Sonderfall der Prozessführungsbefugnis, nämlich in eigenem Namen einen Prozess über ein fremdes Recht zu führen. Gesetzliche Prozessstandschaft besteht in Verwalterfällen (Insolvenz-, Nachlass- und Zwangsverwalter, Testamentsvollstrecker als Parteien kraft Amtes) oder bei der klageweisen Geltendmachung von Rechten der Gesellschaft durch einen Gesellschafter gegen Mitgesellschafter (»actio pro socio«) sowie bei Veräußerung des Streitgegenstandes nach Rechtshängigkeit (§ 265 ZPO).
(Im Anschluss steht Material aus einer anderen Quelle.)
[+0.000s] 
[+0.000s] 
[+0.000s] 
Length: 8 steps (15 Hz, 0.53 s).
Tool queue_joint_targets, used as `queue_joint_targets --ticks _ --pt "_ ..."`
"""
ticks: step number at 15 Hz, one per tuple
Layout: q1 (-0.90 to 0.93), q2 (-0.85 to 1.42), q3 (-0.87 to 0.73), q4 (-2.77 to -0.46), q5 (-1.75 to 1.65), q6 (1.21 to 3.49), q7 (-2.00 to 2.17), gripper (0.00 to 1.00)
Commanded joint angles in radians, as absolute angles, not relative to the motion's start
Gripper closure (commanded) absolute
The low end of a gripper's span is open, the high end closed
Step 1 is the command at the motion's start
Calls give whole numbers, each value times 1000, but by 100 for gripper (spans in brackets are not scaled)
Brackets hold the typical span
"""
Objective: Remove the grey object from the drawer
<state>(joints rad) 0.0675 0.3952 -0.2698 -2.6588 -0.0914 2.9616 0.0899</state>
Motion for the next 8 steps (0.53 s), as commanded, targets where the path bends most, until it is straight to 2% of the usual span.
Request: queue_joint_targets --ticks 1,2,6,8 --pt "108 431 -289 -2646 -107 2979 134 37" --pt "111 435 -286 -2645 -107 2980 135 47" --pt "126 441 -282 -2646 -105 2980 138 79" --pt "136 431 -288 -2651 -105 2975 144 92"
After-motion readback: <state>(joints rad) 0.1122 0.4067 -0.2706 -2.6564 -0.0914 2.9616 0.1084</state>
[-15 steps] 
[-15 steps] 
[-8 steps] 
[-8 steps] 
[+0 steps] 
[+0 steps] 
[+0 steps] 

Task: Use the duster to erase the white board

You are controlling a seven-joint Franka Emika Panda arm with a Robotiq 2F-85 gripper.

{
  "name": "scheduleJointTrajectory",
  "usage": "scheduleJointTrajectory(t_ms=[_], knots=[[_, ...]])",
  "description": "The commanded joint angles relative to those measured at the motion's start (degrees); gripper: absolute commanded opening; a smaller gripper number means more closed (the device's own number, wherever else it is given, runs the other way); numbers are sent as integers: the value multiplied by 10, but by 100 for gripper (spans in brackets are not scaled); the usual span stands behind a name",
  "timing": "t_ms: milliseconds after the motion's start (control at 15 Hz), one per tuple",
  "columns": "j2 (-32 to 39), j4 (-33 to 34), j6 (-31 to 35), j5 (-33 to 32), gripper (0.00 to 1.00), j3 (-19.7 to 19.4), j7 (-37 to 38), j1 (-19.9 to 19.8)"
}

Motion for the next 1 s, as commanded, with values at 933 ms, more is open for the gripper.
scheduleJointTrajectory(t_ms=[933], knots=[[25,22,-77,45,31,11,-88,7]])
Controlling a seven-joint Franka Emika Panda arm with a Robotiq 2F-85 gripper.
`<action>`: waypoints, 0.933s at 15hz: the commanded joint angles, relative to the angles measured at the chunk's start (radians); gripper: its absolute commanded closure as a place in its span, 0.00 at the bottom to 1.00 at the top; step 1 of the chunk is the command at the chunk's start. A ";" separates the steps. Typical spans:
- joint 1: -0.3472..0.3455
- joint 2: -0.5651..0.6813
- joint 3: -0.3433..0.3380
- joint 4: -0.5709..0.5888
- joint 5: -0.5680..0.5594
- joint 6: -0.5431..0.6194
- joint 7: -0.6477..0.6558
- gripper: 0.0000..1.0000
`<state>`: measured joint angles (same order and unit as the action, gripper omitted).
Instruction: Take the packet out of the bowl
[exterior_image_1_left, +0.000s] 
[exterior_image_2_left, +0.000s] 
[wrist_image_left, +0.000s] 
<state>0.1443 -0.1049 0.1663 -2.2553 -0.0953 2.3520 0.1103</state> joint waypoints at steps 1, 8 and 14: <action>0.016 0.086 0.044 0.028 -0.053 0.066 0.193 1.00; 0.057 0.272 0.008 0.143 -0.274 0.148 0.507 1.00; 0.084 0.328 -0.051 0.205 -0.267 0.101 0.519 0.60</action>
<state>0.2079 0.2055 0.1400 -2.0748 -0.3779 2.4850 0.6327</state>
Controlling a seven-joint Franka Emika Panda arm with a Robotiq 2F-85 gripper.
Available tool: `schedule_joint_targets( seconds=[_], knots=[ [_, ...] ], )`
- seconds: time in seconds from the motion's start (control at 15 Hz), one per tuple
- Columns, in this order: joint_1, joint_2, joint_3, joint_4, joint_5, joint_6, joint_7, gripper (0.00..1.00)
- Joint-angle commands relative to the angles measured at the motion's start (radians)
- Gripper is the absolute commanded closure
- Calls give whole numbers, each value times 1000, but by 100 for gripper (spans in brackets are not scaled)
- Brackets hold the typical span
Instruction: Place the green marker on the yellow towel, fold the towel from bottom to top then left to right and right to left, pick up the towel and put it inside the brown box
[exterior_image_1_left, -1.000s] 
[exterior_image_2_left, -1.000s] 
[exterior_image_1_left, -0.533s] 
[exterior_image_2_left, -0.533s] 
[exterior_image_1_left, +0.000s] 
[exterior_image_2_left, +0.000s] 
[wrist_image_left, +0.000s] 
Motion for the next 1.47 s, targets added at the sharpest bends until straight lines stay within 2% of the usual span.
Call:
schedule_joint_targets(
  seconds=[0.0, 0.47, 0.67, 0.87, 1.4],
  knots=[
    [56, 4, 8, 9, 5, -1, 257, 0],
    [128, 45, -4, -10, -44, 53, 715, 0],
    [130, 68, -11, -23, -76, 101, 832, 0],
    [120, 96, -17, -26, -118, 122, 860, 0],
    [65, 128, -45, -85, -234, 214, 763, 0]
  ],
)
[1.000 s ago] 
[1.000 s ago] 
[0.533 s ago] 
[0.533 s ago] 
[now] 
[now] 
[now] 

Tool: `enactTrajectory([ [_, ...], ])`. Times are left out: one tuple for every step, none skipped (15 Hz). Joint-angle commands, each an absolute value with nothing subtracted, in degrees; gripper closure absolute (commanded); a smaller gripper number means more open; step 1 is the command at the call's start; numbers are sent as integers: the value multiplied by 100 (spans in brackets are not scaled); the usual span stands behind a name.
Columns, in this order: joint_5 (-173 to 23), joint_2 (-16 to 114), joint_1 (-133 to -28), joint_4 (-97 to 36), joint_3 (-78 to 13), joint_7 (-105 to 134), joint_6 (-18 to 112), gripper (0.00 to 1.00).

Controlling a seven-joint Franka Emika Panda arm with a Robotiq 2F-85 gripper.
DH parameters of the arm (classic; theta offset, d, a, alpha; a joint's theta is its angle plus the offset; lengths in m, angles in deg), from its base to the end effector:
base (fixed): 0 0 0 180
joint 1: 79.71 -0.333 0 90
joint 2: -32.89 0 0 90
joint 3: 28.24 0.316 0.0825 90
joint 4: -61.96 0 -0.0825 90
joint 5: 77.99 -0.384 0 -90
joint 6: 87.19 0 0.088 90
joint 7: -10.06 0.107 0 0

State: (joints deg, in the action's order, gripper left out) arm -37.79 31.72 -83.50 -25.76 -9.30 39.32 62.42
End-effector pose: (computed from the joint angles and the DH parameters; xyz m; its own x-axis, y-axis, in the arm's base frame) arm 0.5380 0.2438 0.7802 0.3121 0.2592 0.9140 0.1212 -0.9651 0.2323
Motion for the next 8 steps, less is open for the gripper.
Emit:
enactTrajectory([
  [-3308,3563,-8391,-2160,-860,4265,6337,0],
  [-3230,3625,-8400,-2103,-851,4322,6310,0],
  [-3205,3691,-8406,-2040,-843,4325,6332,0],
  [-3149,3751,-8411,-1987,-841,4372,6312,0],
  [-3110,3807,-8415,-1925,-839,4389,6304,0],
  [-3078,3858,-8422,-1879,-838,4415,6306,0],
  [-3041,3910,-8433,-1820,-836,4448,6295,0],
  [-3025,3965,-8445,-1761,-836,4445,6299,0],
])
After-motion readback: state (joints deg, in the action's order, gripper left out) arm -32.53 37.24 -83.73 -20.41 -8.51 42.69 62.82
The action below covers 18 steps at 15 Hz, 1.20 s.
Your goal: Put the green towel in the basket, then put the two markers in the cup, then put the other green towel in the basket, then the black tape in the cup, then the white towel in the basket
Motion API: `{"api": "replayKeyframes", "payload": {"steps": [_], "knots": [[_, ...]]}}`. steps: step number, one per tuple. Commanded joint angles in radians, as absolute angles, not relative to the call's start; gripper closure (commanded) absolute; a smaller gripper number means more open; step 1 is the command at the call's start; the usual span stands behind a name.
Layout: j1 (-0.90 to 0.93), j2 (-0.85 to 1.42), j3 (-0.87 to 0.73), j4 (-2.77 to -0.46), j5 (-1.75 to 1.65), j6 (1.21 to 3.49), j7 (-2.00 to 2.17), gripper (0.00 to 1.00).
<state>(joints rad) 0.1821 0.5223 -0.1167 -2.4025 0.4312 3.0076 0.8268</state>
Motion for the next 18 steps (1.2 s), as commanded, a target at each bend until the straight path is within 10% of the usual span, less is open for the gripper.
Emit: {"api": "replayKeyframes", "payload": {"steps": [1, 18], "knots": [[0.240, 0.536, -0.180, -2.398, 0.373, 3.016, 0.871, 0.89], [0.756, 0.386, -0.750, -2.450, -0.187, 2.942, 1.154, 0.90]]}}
Gewillkürte, d. h. durch Rechtsgeschäft übertragene Prozessstandschaft erfordert ein eigenes schutzwürdiges Interesse des Prozessstandschafters, das fremde Recht geltend zu machen. Die Wirkungen eines Urteils treffen den Rechtsträger, um dessen Recht der Prozess geführt wird; er kann im Prozess als Zeuge auftreten.


Quelle: Duden Recht A-Z. Fachlexikon für Studium, Ausbildung und Beruf. 3. Aufl. Berlin: Bibliographisches Institut 2015. Lizenzausgabe Bonn: Bundeszentrale für politische Bildung.